International Ministries Celebrates 200 Years as First National Expression of American Baptists
In September 19, 1811 Adoniram Judson was appointed by the American Board of Commissioners for Foreign Missions as a missionary to the East. Judson was also commissioned by the Congregationalists and soon married Ann Hasseltine on February 5, 1812. He was ordained the next day at the Tabernacle Church in Salem. On February 19, 1812 he set sail aboard the brig Caravan with Luther Rice (a Baptist pastor from Massachusetts), Samuel and Harriett Newell; and his wife, Ann (known as "Nancy") Judson.
At the age of 25 - knowing already the the languages Latin, Greek, and Hebrew - Adoniram Judson became the first Protestant missionary sent from North America.
The Judsons arrived in Calcutta in June 17, 1812. While aboard ship en route to India, he did a focused study on the theology of baptism. He came to the position that believer's baptism was imminently biblical and theologically grounded and should be the most meaningful symbol of one's obedience to Jesus.
On September 6, 1812, he switched to the Baptist denomination along with his wife and they were baptized by immersion in Calcutta by an English missionary. British authorities in India did not want Americans evangelizing Hindus in the area.
The following year, on July 13, 1813, he moved to Burma.

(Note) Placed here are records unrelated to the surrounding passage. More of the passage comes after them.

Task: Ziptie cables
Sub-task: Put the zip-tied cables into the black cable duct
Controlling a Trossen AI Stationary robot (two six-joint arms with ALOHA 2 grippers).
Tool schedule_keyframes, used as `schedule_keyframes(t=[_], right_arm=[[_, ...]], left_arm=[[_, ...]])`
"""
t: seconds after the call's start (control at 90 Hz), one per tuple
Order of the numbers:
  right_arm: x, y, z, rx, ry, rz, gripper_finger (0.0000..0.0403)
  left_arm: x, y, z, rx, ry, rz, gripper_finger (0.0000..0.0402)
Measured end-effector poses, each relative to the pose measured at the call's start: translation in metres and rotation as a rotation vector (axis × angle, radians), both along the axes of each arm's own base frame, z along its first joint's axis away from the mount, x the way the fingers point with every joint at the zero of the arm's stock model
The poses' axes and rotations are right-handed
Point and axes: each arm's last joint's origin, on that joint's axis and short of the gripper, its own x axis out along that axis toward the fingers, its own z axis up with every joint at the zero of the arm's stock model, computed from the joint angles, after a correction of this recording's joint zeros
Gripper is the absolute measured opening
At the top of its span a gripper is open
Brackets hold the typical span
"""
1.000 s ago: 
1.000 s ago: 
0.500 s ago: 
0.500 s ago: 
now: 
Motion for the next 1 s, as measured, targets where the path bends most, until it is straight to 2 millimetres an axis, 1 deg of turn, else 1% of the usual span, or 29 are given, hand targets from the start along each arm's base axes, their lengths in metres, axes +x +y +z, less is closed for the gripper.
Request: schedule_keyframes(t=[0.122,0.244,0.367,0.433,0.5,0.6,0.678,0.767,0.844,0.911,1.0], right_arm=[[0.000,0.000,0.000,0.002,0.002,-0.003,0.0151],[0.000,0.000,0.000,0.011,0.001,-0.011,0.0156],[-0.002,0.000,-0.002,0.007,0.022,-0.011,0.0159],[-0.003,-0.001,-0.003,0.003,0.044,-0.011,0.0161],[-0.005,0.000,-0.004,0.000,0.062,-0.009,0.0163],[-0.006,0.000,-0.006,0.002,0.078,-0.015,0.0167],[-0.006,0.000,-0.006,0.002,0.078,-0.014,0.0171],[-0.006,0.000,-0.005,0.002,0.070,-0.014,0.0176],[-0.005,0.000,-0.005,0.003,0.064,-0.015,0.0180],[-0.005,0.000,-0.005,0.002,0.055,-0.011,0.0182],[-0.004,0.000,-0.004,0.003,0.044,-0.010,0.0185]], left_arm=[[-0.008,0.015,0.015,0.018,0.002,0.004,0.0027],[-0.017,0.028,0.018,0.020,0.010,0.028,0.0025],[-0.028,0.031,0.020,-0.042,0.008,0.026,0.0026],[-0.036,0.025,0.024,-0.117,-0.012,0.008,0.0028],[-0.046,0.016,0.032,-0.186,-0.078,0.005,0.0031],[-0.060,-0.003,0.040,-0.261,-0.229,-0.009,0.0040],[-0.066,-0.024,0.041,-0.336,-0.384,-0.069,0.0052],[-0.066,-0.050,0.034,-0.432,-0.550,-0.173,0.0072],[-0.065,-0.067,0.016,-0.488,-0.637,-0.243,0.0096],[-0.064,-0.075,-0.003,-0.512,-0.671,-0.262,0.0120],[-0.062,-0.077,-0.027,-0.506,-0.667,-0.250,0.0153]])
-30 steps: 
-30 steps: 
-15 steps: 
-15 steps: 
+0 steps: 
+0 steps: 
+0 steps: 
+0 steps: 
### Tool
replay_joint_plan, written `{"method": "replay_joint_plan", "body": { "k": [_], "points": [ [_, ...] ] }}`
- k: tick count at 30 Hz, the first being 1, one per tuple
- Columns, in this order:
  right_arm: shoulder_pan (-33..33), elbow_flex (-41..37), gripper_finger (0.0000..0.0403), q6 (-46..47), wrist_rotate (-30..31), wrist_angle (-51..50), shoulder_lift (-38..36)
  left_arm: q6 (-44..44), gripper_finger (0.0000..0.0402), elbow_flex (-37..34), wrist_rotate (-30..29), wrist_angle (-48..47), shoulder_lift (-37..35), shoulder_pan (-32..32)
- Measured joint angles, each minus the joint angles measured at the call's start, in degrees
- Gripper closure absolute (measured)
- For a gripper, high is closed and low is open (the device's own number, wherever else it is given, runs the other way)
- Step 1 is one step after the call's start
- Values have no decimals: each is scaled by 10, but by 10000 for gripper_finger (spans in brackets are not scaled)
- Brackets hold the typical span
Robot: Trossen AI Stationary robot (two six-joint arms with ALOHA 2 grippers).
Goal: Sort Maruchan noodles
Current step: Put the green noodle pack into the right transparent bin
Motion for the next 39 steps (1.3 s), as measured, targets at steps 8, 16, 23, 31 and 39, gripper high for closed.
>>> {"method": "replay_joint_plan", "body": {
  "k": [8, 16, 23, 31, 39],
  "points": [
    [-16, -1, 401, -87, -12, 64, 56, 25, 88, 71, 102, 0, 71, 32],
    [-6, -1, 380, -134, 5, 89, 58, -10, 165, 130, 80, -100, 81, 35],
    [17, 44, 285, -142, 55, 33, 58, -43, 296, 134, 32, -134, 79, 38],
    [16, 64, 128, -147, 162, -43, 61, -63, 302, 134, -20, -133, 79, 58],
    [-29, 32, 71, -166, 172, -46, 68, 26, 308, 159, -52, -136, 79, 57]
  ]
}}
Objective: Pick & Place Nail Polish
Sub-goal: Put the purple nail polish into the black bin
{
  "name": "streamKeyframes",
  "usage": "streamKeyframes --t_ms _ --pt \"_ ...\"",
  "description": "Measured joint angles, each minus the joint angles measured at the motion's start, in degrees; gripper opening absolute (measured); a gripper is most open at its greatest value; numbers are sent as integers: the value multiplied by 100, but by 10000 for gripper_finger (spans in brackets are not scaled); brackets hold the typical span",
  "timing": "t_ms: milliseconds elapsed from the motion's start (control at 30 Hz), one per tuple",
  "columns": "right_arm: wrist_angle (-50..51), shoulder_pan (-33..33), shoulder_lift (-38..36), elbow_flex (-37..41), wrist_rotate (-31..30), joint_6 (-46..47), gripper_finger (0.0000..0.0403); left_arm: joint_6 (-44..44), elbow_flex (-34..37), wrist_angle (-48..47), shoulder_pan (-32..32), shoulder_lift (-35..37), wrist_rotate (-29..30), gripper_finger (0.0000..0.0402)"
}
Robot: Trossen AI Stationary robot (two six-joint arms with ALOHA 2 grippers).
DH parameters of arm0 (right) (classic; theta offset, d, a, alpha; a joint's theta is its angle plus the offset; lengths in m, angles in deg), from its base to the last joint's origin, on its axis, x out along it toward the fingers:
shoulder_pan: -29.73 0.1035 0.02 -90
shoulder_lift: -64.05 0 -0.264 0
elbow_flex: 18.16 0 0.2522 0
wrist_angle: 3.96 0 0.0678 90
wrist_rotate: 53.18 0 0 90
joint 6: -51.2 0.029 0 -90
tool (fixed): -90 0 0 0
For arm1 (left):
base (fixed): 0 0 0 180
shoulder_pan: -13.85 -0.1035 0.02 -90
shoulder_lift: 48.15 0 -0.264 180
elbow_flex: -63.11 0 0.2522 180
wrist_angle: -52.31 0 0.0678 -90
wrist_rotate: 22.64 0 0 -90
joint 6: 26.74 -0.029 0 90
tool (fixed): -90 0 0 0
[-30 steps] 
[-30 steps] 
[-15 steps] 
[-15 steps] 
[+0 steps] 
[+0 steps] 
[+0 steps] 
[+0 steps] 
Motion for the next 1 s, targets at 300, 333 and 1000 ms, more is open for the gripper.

Judson offered to Baptists in the United States to serve as their missionary. Luther Rice who had also converted, was in poor health and returned to America where he continued to work tirelessly with William Carey, an English Baptist missionary, in building the support for the missionary endeavor of the the Judsons. In 1814, their work resulted in the formation of the first unified Baptist missionary sending body in the United States named, The General Missionary Convention of the Baptist Denomination in the United States of America for Foreign Missions (commonly called the Triennial Convention), and its offshoot the American Baptist Missionary Union. As times changed fresh vision emerged as well and the organization transformed once again, changing its name to the American Baptist Foreign Mission Society, then to the Board of International Ministries, and now to its present expression, International Ministries.
It took Judson 12 years to make 18 converts. And so on July 21-26, 2014, American Baptists, more than 140 partners from all over the world, and a historic "only-second-time-in-200-years gathering" of all missionaries of our denomination will assemble at the Green Lake Conference Center in Green Lake, Wisconsin in a World Mission Conference to celebrate 200 years of missions and witness of International Ministries, and perhaps hear God's call to a fresh vision for the future.
If you are not attending, join our entire denominational family in prayer during these days. Our senior regional pastor and executive minister, Rev. Dr. Lee B. Spitzer is already there, having been asked by IM to provide spiritual care to our missionaries who are meeting a week before the WMC. Several ABCNJ staff, pastors and church leaders are traveling this weekend to attend the WMC. Here is a link to the press release of International Ministries, that details the historic significance of the event and the daily schedule of the conference.
It is well known that Baptists were birthed by missions and freedom. American Baptists stand at the vanguard of this distinctive.